On 15 September 2023, at the International Tribunal for the Law of the Sea (ITLOS) in Hamburg, Germany, Latvia submitted its oral observations in Case No. 31 “Request for an Advisory Opinion submitted by the Commission of Small Island States on Climate Change and International Law”.
It is the first case in which Latvia is taking part in proceedings before the International Tribunal for the Law of the Sea. Participation is an opportunity to give an opinion on important and topical issues of international law in the context of climate change mitigation.

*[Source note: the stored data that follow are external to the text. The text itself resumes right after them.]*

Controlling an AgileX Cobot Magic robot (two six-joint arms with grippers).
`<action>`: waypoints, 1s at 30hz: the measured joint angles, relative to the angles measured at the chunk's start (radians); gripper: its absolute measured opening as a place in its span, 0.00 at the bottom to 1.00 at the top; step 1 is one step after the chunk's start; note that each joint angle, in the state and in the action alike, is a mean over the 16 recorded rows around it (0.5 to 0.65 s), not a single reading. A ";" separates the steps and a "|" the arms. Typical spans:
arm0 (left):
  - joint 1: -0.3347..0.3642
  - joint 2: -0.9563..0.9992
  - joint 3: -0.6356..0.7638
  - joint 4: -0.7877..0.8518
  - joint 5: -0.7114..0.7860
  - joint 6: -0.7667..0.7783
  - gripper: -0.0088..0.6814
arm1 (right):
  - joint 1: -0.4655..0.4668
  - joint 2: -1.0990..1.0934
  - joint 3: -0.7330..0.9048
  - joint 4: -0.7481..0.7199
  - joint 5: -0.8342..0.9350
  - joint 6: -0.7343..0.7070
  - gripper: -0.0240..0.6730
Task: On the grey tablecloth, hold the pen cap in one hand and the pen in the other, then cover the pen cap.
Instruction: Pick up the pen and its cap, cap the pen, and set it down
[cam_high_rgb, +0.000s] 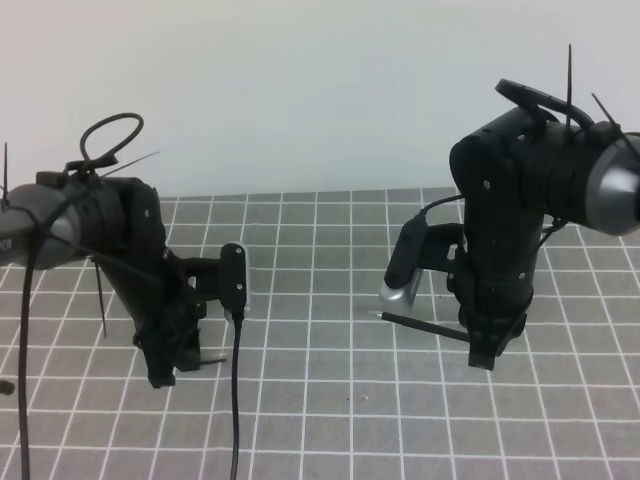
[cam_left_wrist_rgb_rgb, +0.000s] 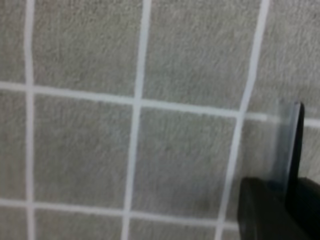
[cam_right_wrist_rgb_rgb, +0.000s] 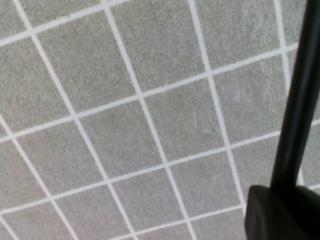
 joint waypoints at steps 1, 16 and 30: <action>0.000 -0.007 -0.005 0.002 0.003 -0.001 0.15 | 0.000 0.001 0.000 0.000 0.003 0.000 0.10; -0.002 -0.289 -0.019 -0.017 0.016 0.005 0.12 | -0.013 -0.056 0.003 0.116 0.056 0.004 0.13; -0.029 -0.776 0.409 -0.049 -0.346 0.187 0.12 | 0.013 -0.180 0.104 0.322 0.087 0.050 0.11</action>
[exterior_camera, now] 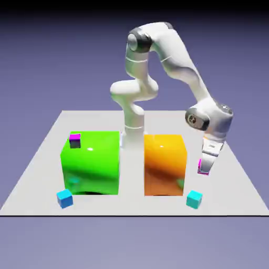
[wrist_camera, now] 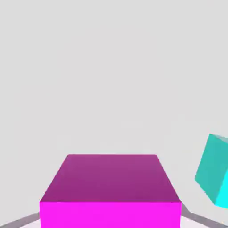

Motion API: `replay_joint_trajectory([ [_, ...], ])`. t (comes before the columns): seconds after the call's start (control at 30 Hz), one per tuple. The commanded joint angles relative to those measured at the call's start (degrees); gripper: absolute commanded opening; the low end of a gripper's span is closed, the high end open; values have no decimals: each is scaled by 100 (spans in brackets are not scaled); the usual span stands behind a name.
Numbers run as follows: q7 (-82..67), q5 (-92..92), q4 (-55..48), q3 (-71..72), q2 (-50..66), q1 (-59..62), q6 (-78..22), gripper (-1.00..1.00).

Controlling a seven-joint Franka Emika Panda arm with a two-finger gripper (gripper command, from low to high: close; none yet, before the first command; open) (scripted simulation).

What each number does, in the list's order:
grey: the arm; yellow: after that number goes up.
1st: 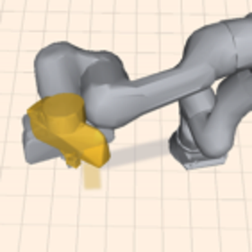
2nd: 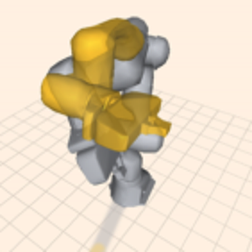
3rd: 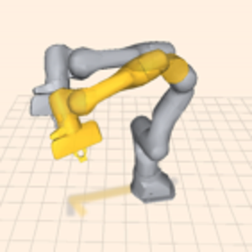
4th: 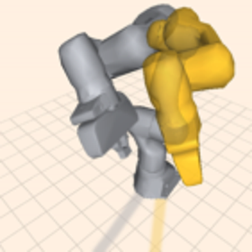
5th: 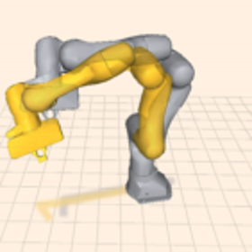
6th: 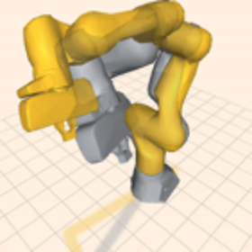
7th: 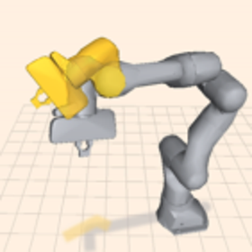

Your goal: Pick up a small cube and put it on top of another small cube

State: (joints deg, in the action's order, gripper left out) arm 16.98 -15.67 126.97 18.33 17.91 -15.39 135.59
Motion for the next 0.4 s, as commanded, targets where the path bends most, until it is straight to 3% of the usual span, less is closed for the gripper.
replay_joint_trajectory([
  [0.0,-239,-14,-205,-183,71,-37,-100,-100],
  [0.1,-675,-11,-565,-502,195,-100,-282,-100],
  [0.23,-409,-383,-488,-758,954,-211,529,-100],
  [0.27,-409,-383,-488,-758,954,-211,529,100],
  [0.37,-555,-179,-530,-618,539,-150,86,100],
])
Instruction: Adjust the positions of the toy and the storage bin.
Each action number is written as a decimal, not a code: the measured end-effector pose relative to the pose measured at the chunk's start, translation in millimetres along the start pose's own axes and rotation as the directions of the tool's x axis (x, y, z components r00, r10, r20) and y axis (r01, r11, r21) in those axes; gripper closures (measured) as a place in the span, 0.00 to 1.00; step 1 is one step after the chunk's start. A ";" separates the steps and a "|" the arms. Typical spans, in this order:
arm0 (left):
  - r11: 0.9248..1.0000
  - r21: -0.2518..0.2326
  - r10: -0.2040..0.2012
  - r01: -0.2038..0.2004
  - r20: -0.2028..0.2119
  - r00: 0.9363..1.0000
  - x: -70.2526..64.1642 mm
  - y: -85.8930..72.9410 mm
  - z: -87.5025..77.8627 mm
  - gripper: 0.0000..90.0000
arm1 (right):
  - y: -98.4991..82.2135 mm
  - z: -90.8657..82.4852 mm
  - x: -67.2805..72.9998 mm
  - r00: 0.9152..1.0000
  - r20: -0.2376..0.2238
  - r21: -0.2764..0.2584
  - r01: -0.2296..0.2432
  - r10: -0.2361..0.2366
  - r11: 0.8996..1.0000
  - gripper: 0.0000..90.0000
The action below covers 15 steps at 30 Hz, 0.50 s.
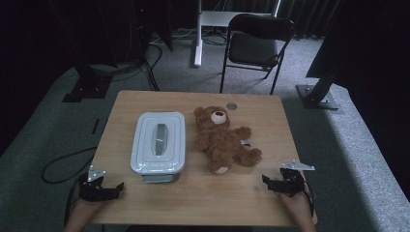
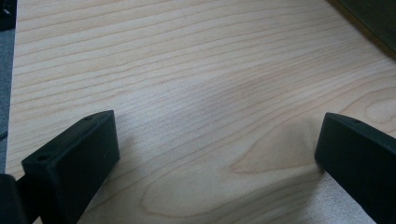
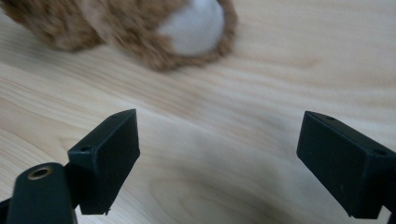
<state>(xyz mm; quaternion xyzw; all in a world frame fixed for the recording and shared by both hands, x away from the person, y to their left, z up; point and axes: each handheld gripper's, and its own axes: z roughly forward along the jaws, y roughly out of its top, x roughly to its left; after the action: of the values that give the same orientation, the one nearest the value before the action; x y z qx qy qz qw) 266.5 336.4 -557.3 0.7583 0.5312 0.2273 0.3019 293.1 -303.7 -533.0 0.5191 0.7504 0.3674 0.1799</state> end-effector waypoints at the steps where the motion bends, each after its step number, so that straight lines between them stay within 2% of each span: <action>1: 1.000 0.000 0.000 0.000 0.000 1.000 0.0 0.0 0.0 0.00 | 3.3 -0.4 2.0 1.000 -0.002 -0.001 0.005 -0.005 1.000 0.14; 3: 1.000 0.000 0.000 0.000 0.000 1.000 0.0 0.0 0.0 0.00 | 5.8 -0.7 3.8 1.000 0.000 -0.005 0.009 -0.009 1.000 0.14; 15: 1.000 0.002 0.001 -0.001 0.001 1.000 0.1 0.1 -0.2 0.00 | 50.3 0.2 22.5 0.998 -0.033 -0.059 0.050 -0.052 0.997 0.14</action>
<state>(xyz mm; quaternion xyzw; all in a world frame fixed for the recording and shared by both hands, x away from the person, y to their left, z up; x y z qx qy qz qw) 266.4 336.5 -557.2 0.7589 0.5310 0.2267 0.3012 316.8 -273.5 -493.5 0.4877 0.7554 0.3935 0.1914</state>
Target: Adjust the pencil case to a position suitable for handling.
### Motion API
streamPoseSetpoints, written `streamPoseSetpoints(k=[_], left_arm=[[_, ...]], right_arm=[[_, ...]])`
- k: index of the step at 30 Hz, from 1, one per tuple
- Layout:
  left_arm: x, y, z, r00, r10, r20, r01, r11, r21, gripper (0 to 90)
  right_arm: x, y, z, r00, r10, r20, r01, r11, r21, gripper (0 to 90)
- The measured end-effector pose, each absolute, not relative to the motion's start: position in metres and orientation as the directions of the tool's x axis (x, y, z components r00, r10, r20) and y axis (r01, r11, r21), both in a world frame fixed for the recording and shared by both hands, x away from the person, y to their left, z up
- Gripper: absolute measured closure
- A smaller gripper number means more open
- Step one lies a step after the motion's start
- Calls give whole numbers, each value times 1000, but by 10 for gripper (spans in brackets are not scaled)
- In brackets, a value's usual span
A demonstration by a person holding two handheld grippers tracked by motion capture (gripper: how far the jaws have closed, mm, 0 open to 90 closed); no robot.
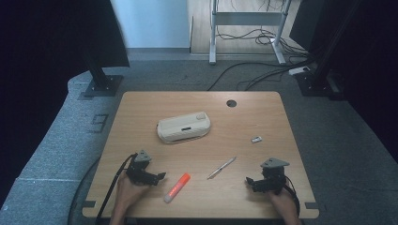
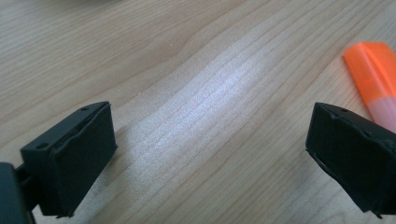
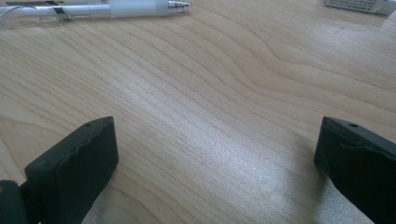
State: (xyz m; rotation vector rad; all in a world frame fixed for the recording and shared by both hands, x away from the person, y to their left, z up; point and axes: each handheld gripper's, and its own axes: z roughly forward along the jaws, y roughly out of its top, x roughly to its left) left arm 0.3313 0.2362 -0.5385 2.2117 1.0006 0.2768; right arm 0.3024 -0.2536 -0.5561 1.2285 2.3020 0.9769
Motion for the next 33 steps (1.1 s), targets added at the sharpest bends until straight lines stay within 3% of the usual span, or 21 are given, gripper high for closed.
streamPoseSetpoints(k=[33], left_arm=[[377, 225, -493, 717, 692, -83, 543, -480, 689, 31]], right_arm=[[302, -254, -556, -561, 828, 12, 584, 385, 715, 0]])
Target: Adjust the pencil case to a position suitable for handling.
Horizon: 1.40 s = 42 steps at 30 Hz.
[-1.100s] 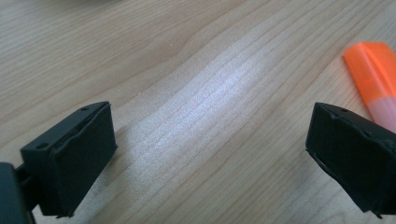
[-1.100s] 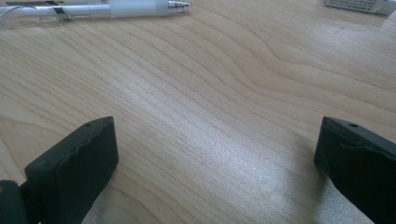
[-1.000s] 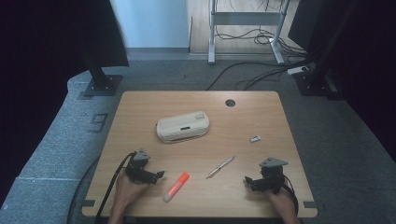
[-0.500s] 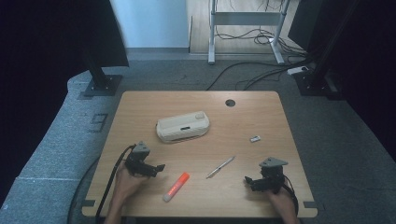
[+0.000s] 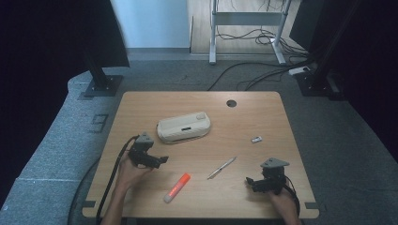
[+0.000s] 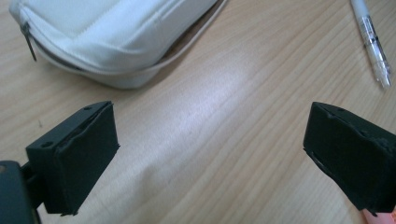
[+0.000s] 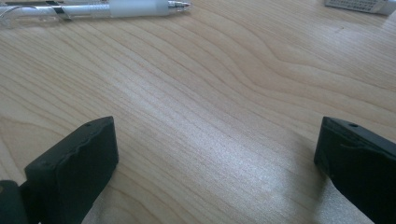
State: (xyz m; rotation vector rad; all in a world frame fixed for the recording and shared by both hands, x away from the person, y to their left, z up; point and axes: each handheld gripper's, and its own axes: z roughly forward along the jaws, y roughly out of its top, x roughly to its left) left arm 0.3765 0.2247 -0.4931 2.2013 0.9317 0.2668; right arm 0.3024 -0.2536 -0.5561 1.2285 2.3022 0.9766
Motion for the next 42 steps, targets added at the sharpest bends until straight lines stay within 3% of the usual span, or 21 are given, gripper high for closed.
streamPoseSetpoints(k=[19, 28, 42], left_arm=[[420, 216, -481, 734, 672, -104, 542, -486, 686, 51], [439, 206, -477, 752, 656, -70, 524, -529, 667, 69], [467, 200, -478, 771, 625, -123, 533, -526, 663, 121]], right_arm=[[302, -254, -556, -561, 828, 12, 584, 385, 714, 0], [302, -254, -556, -561, 828, 12, 584, 385, 715, 0], [303, -254, -556, -562, 827, 10, 582, 387, 715, 0]])
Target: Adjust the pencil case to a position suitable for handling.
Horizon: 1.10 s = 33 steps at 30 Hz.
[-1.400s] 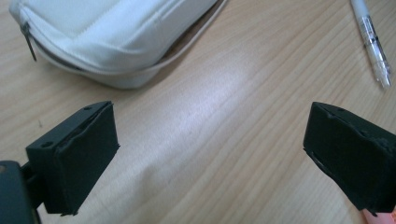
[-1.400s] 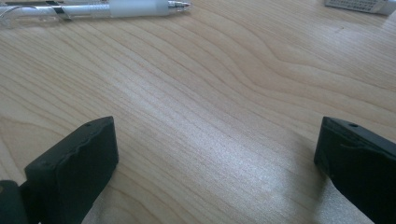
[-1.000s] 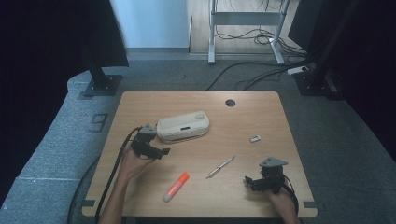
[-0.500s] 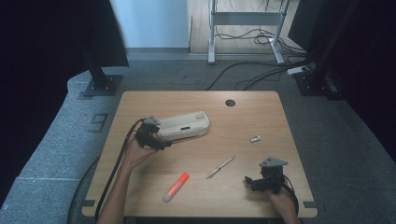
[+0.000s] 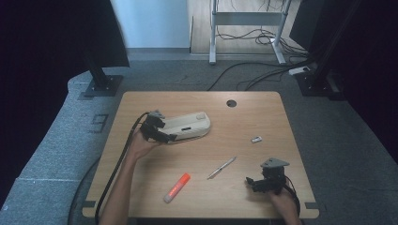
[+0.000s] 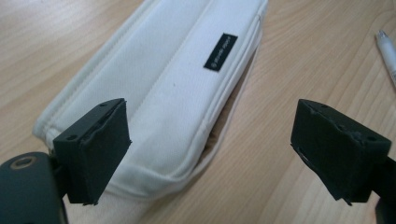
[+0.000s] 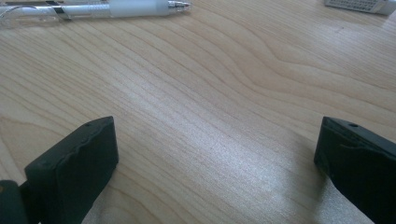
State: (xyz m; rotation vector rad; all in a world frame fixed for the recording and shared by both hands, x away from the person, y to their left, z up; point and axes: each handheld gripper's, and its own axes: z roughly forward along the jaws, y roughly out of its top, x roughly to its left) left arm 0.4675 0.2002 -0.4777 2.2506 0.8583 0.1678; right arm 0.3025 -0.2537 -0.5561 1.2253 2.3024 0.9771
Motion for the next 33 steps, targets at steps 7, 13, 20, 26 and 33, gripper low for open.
streamPoseSetpoints(k=[7, 13, 20, 26, 33], left_arm=[[482, 191, -488, 788, 600, -137, 526, -542, 655, 143], [491, 193, -503, 794, 586, -161, 536, -550, 640, 166], [486, 184, -511, 804, 590, -75, 513, -625, 588, 265], [478, 181, -513, 793, 605, -71, 523, -617, 588, 349], [465, 184, -514, 783, 614, -97, 539, -592, 599, 422]], right_arm=[[303, -254, -556, -562, 827, 11, 582, 386, 715, 0], [303, -254, -556, -563, 826, 9, 581, 388, 716, 0], [303, -254, -556, -562, 827, 11, 582, 387, 716, 0], [303, -254, -556, -562, 827, 10, 582, 387, 716, 0], [302, -254, -556, -561, 828, 12, 584, 385, 715, 0]])
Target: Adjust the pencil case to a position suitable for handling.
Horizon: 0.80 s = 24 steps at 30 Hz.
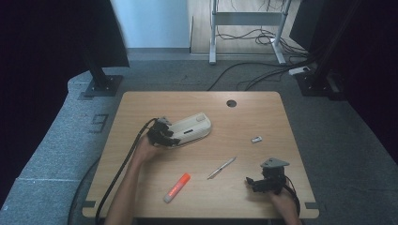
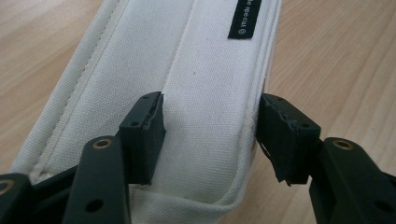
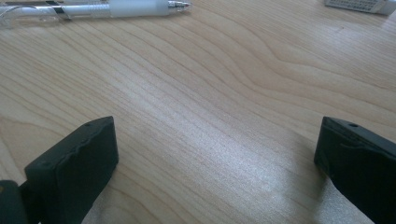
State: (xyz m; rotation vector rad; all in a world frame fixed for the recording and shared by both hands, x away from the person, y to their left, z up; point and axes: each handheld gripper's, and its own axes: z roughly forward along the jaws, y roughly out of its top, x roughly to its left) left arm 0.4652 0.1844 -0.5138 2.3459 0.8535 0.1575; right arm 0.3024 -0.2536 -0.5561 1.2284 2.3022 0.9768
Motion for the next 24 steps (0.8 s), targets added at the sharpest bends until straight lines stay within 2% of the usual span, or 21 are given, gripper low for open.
streamPoseSetpoints(k=[6, 14, 24], left_arm=[[451, 180, -513, 771, 635, -48, 535, -605, 589, 435], [426, 185, -516, 760, 648, -46, 531, -578, 619, 442], [397, 193, -520, 737, 668, -106, 557, -510, 656, 473]], right_arm=[[302, -254, -556, -561, 828, 12, 584, 385, 715, 0], [302, -254, -556, -561, 828, 12, 584, 385, 715, 0], [302, -254, -556, -561, 828, 12, 584, 385, 715, 0]])
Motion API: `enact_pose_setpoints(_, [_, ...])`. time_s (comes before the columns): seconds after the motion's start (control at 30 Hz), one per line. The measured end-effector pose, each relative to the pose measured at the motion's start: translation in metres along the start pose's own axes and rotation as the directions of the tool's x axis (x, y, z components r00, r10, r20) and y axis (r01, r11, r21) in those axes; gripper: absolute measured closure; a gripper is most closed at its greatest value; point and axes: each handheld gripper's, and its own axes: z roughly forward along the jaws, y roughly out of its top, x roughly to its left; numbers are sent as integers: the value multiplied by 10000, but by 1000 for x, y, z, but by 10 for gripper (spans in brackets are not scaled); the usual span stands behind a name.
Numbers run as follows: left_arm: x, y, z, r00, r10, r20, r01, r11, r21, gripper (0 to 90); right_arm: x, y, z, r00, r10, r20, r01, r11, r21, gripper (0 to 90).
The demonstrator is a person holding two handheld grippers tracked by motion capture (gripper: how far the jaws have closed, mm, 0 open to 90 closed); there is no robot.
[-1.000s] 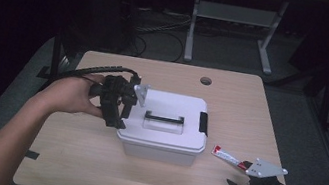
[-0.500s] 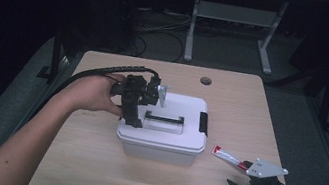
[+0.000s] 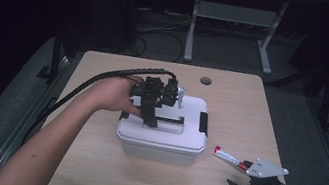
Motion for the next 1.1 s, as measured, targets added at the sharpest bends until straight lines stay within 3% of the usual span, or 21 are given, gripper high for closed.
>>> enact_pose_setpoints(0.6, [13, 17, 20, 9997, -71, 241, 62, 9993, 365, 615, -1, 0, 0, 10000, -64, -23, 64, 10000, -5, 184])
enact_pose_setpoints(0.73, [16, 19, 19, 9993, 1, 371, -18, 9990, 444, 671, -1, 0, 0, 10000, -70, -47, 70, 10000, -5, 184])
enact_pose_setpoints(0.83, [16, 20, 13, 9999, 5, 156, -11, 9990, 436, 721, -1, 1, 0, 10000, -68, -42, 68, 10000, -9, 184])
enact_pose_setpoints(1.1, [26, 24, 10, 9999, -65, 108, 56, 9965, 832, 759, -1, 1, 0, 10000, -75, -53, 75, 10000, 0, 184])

The main question posed to the Tribunal is about the obligations of States to prevent harm to the marine environment caused by climate change that arise of Articles 192 and 194 of the United Nations Convention on the Law of the Sea (UNCLOS). In its oral observations, Latvia underlined that the definition of the ‘pollution of the marine environment’ in the Convention must be read to also include greenhouse gas emissions, and that when interpreting Articles 192 and 194 of UNCLOS their content is to be informed by other instruments of international law, for instance, the Paris Agreement and the United Nations Framework Convention on Climate Change. As regards the obligations of States arising of the above-mentioned articles, Latvia submitted that they contain due diligence obligations, namely, the States are under an obligation to take adequate measures and exercise the best possible efforts to prevent marine pollution, not and obligation to achieve a particular result.
In the Advisory Opinion Case No. 31, the hearing in which is held from 11 September to 25 September 2023, Latvia was represented by Kristīne Līce, Legislation and International Law Adviser to the President of Latvia, and Mārtiņš Paparinskis, Chair of the Drafting Committee at the International Law Commission, Reader in Public International Law at University College London.
Background information
The International Tribunal for the Law of the Sea has been established under the United Nations Convention on the Law of the Sea of 1982. Latvia has been a State Party to the UNCLOS since 23 December 2004, and as a State party, it was requested to submit its observations in the said case. In accordance with Article 138 of the Rules of the Tribunal, it is within the jurisdiction of the Tribunal to give an advisory opinion on the interpretation of the UNCLOS where the submission of a request for an advisory opinion is authorised by an international agreement.